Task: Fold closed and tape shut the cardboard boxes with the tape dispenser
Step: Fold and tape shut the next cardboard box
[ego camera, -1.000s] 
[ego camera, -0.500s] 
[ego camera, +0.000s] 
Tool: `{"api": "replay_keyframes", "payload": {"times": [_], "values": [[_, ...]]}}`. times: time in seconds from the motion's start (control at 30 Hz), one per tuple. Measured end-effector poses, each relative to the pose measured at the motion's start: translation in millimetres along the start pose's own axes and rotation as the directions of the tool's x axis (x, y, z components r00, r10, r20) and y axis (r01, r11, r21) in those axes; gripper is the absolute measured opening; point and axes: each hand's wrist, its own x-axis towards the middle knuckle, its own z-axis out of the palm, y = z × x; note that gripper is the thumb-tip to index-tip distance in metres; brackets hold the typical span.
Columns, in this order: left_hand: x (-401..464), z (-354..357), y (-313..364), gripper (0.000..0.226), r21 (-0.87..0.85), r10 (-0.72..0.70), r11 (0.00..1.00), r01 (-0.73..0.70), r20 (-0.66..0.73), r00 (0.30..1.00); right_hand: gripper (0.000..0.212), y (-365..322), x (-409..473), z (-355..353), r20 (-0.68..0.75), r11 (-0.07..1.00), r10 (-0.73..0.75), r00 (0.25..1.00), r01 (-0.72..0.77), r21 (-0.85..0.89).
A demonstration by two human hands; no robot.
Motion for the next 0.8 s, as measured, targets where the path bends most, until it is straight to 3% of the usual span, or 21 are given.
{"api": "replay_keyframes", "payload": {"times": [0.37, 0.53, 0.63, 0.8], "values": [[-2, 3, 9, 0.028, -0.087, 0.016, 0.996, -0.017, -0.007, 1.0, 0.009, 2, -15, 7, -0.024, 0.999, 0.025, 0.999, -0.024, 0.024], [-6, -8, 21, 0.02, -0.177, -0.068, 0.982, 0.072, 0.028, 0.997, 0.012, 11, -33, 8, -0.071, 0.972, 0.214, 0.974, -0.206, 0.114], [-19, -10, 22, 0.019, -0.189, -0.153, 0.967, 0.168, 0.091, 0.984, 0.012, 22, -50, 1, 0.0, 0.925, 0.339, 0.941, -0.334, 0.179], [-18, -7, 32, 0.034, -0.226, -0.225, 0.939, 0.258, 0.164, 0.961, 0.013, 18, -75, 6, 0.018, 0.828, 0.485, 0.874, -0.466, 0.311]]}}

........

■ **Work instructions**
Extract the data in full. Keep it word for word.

■ **Solution to the exercise**
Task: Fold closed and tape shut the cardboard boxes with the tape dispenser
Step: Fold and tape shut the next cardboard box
[ego camera, -1.000s] 
[ego camera, -0.500s] 
[ego camera, +0.000s] 
Tool: `{"api": "replay_keyframes", "payload": {"times": [_], "values": [[_, ...]]}}`. times: time in seconds from the motion's start (control at 30 Hz), one per tuple. Measured end-effector poses, each relative to the pose measured at the motion's start: translation in millimetres along the start pose's own axes and rotation as the directions of the tool's x axis (x, y, z components r00, r10, r20) and y axis (r01, r11, r21) in those axes; gripper is the absolute measured opening; point and axes: each hand's wrist, its own x-axis towards the middle knuckle, its own z-axis out of the palm, y = z × x; note that gripper is the thumb-tip to index-tip distance in metres; brackets hold the typical span.
Columns, in this order: left_hand: x (-401..464), z (-354..357), y (-313..364), gripper (0.000..0.226), r21 (-0.87..0.85), r10 (-0.72..0.70), r11 (0.00..1.00), r01 (-0.73..0.70), r20 (-0.66..0.73), r00 (0.30..1.00); right_hand: gripper (0.000..0.212), y (-365..322), x (-409..473), z (-355..353), r20 (-0.68..0.75), r11 (-0.07..1.00), r10 (-0.73..0.75), r00 (0.25..1.00), r01 (-0.72..0.77), r21 (-0.85..0.89).
A demonstration by two human hands; no robot.
Motion for the next 0.8 s, as measured, targets where the path bends most, until it is straight to 3% of the usual span, or 21 are given.
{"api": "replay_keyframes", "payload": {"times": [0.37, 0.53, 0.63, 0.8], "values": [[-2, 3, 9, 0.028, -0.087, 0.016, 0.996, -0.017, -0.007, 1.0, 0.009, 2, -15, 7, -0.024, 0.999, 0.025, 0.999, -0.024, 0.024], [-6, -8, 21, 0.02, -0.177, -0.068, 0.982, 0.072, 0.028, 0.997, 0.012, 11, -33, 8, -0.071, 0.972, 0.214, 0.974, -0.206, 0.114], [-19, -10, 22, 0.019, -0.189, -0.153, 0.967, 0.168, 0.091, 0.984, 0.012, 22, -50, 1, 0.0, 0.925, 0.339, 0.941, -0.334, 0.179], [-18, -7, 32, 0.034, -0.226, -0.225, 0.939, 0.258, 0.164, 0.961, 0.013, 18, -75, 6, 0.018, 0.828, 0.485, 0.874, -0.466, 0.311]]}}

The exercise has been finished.